Here I am in the emergency room with a horrible sore throat with open lesions, soon to be classified as coxsackievirus. I’m 48 years old. The virus I contract on a yearly basis usually affects only small children. I, unlike most adults, don’t have a spleen, which was removed as a preventative surgery in 1984 to treat my Hodgkin’s lymphoma. The removal compromised my immune system, and I will for the rest of my years be a bit more fragile to the elements in our environment. I’ve learned to live my life in a very different way, the way of a survivor. This sounds heroic and warriorlike but in truth, it feels like my path is more like a thin tightrope, where one misstep leads to a treacherous fall.

I was 11 when I got inducted into the survivor tribe. No one eagerly signs up to have this badge, trust me. After a staging laparotomy that tore apart my abdominal wall and wreaked havoc on my core region with serious scarring internally and externally, I was blasted with 3,900 cobalt rays of radiation to my chest and abdomen in an effort to kill off the cancer. The assault on my body failed to cure me but what it did do is create major issues for my thyroid and degenerate the muscles in my neck and cervical spine, and my heart suffered as well. It also would cause a secondary and third cancer down the line for me in both breasts, one at age 25 and the other at 33. Thankfully I was cured of the Hodgkin’s disease with a chemo protocol known as ABVD but with that came another series of complexities for my lungs and heart.

My diagnosis as I survived longer became more about my long-term side effects from these drugs that had saved my life….and I wondered and still wonder at times what that really means… I live and I love and I laugh and that’s what I wanted. I had children, I practice a career that I love and help others, but I carry with me on a daily basis the entrails of my treatments and repercussions to help me stay alive. I’m aware of the ones that are close to me yet still don’t believe or understand me when I say I can’t hike or even ascend a flight of steps quickly because I can’t catch my breath (the bleomycin has severely scarred my lungs and I have fibrosis). I sometimes lay in bed hearing my heart beat like a baby bird and wondering if I’m having a heart attack (I have severe aortic stenosis and tachycardia). I can’t go into a doctor who doesn’t understand my health history because they misdiagnose me every time, not understanding what they see when they look at my scans (the scarring on my lungs makes it look like I have embolisms and nodules).

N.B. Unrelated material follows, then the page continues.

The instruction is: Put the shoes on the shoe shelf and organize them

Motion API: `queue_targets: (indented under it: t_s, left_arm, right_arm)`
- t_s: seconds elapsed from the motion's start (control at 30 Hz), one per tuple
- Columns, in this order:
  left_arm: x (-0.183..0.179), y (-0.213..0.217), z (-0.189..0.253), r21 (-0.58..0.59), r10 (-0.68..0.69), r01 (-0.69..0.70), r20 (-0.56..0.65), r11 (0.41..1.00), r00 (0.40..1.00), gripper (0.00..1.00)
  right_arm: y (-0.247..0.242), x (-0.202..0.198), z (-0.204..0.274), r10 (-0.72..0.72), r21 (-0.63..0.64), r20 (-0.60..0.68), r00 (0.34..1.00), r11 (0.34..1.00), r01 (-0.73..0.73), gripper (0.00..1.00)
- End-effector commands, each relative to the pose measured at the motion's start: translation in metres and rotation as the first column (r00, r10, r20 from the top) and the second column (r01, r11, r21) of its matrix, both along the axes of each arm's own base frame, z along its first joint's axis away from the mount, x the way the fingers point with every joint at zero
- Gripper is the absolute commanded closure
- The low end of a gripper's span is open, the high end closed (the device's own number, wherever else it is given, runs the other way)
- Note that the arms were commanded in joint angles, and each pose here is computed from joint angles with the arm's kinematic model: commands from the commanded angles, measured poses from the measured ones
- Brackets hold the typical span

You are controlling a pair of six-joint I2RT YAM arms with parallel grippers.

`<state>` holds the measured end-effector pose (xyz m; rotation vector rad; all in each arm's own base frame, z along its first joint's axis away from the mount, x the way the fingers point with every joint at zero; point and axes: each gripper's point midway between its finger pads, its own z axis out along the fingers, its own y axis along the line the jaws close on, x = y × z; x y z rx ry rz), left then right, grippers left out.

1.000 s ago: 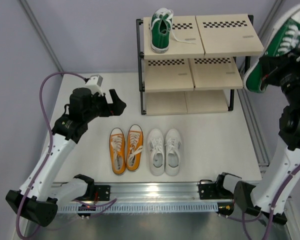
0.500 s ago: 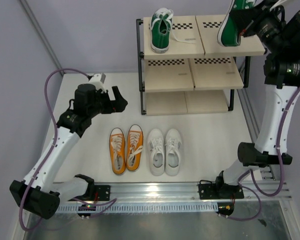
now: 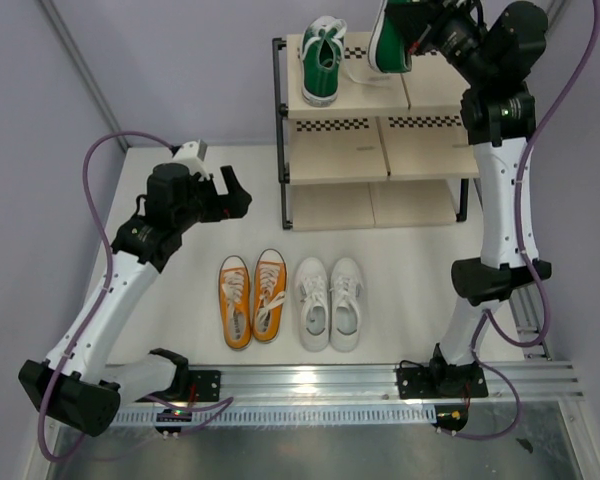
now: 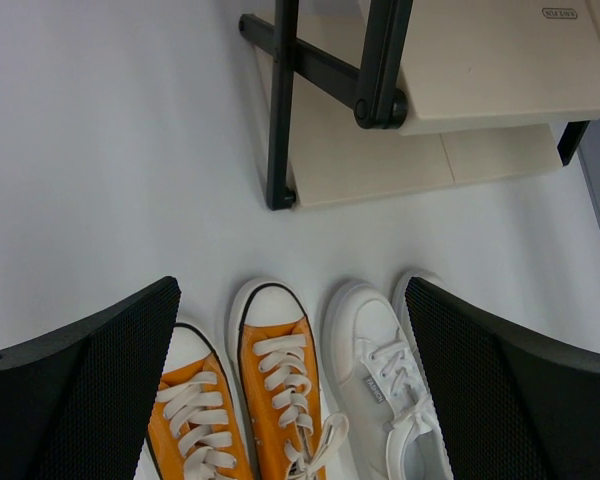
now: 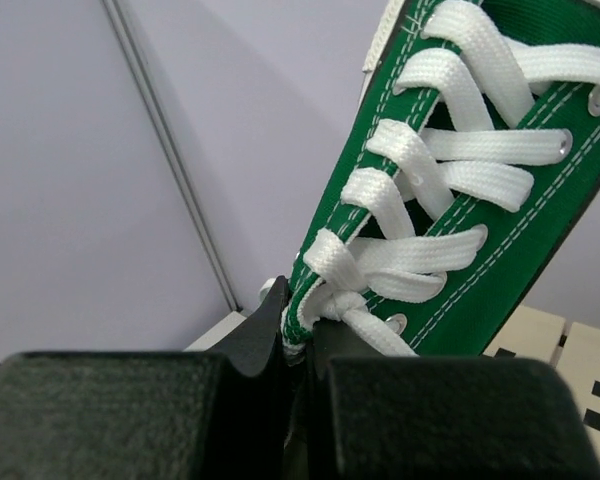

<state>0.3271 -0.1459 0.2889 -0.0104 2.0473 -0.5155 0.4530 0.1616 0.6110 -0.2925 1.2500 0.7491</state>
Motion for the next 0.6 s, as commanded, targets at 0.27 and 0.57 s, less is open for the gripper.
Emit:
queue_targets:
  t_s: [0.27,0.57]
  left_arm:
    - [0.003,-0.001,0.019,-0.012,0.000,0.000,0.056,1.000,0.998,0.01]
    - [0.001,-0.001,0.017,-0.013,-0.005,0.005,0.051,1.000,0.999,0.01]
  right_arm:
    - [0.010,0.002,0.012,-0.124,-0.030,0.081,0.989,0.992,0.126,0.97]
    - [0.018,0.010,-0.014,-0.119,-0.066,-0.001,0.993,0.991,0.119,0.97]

I was once told by a cardiologist, “Jessica, there are no studies for someone like you. You have outlived what most have not. You’re an enigma.” I was proud and terrified all at once. I have to understand that any time I go see a doctor it may be something serious related to my past treatments. I have a specialist for every orifice of my body. I find that some of my closest parties to me in my life get annoyed at me at times and have even called me a hypochondriac. The fact is I’m not. So when I walk into the doctor’s office and the question is asked “What are you coming in for today?” My answer is “survivorship.”